» THE PROBLEM
Find and copy each line of the listing below that has the word "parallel" in it.

» PROVIDED MATERIAL

....................

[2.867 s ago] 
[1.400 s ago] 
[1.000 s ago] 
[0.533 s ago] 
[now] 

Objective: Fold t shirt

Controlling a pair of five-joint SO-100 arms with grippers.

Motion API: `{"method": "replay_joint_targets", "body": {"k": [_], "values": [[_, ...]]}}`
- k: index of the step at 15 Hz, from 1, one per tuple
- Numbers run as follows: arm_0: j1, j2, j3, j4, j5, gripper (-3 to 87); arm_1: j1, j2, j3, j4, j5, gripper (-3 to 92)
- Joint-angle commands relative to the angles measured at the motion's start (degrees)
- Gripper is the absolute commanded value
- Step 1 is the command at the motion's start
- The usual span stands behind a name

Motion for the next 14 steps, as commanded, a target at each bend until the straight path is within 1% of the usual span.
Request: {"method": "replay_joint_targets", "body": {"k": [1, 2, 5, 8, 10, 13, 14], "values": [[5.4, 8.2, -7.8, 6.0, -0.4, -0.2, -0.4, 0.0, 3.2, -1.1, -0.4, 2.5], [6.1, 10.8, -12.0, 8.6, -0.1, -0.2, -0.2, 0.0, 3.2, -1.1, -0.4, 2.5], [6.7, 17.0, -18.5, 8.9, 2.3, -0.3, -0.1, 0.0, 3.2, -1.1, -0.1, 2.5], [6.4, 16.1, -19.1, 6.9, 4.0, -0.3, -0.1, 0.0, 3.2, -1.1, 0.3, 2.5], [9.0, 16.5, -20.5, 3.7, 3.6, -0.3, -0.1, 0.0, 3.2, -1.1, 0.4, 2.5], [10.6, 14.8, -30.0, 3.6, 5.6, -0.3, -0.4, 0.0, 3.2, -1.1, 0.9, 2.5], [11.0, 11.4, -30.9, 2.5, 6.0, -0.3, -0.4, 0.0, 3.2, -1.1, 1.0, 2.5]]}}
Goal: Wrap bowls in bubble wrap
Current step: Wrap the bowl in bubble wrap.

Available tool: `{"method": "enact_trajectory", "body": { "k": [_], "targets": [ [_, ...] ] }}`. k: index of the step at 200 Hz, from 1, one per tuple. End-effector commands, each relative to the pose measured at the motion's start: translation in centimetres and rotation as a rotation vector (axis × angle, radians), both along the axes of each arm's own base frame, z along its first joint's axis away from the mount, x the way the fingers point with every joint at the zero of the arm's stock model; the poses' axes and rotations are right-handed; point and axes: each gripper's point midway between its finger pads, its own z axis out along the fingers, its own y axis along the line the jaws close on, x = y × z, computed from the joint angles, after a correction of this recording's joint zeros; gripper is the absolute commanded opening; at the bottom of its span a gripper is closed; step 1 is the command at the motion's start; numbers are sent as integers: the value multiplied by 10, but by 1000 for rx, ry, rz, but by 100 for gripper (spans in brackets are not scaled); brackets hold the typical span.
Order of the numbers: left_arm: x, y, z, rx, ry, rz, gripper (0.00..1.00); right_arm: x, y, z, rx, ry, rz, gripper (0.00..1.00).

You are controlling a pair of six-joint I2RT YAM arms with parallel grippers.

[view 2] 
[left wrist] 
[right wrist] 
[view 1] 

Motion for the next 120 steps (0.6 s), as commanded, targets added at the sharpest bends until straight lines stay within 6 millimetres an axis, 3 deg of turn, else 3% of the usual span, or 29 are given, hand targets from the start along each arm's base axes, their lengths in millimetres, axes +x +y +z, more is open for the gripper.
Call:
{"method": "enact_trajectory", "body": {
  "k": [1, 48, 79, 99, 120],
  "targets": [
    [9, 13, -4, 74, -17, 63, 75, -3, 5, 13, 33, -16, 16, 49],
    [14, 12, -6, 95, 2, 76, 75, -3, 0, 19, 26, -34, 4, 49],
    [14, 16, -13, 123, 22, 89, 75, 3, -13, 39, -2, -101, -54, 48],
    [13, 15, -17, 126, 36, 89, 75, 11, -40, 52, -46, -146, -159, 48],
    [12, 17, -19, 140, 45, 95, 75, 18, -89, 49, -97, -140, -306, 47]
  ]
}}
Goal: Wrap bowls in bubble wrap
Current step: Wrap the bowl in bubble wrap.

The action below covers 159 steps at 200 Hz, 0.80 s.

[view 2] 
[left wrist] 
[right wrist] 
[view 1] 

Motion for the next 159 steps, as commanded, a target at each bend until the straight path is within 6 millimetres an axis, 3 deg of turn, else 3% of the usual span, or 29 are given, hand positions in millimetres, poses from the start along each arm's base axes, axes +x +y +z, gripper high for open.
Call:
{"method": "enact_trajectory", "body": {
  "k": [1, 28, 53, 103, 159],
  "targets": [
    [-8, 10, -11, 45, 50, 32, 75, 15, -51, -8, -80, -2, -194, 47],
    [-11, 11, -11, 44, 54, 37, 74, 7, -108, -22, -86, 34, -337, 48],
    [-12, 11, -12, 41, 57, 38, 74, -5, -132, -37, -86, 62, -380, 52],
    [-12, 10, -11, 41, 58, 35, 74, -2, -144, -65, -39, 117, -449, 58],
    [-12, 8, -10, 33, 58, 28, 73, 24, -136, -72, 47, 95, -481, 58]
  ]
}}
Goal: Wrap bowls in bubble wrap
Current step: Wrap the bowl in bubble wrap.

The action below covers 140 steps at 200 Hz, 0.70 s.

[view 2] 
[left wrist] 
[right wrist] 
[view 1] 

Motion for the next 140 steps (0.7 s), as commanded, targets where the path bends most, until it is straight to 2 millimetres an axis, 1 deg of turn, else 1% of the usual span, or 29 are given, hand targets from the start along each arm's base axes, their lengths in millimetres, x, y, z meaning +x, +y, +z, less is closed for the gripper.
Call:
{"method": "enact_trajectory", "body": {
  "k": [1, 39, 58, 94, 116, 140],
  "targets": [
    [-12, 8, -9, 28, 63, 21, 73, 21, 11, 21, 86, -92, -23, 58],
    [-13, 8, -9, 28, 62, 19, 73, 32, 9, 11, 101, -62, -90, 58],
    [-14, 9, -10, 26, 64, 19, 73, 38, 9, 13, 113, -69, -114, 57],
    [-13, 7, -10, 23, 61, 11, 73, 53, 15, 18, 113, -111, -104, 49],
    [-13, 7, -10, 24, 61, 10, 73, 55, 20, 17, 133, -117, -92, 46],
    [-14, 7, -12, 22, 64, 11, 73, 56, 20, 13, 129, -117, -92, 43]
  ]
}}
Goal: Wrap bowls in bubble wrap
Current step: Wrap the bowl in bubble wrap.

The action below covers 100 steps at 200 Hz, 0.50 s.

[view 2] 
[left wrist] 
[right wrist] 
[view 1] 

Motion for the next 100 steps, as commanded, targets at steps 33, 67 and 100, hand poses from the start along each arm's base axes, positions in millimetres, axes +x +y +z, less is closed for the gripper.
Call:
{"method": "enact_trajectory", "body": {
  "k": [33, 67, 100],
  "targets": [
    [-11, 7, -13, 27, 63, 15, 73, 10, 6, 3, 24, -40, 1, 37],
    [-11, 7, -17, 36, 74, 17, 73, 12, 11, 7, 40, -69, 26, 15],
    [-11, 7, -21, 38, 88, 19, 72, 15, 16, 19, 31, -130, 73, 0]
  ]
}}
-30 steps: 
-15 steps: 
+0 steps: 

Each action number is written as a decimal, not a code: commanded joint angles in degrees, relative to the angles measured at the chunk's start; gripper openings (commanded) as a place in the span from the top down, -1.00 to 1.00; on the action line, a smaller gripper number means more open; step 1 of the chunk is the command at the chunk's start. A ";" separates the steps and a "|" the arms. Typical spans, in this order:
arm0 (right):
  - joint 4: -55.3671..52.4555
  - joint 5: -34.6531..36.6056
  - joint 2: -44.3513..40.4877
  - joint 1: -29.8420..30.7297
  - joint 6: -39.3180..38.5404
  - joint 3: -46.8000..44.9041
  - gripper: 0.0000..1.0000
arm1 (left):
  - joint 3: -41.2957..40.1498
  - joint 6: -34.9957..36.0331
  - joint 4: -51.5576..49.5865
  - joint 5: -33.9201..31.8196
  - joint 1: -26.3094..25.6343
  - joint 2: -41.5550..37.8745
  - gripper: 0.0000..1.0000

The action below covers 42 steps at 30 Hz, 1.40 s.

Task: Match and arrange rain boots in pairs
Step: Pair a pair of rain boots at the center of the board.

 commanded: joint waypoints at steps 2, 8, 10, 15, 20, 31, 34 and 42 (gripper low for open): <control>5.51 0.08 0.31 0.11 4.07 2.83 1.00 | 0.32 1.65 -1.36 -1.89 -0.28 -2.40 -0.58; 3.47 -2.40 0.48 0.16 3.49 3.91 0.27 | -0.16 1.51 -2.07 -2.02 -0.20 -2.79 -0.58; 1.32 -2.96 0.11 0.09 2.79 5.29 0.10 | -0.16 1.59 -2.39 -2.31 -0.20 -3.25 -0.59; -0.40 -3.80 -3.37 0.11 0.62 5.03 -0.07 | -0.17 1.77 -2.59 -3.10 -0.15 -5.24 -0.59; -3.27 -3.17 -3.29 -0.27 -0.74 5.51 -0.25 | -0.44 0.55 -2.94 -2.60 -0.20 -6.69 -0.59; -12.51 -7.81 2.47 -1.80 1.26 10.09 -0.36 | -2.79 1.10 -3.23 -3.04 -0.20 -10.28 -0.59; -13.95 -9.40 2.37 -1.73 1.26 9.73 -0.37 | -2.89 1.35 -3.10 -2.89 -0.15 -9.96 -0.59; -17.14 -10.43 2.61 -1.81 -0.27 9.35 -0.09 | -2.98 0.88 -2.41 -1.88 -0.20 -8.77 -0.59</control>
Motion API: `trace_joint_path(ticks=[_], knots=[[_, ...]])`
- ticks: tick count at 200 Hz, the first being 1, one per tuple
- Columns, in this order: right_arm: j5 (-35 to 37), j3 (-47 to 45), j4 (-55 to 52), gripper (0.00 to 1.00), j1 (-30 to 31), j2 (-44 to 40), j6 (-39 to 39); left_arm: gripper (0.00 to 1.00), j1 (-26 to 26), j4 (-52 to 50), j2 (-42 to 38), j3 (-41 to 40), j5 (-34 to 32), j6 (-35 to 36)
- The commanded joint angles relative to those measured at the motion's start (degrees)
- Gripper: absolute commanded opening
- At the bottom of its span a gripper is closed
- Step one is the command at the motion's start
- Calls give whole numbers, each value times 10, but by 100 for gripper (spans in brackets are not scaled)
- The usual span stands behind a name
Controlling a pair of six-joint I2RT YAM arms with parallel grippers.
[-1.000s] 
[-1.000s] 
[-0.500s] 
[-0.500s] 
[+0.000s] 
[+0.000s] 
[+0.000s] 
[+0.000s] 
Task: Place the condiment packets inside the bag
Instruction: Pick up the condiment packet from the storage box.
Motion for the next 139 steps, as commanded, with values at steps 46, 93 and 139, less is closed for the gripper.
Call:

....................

» ANSWER AREA
You are controlling a pair of six-joint I2RT YAM arms with parallel grippers.
Controlling a pair of six-joint I2RT YAM arms with parallel grippers.

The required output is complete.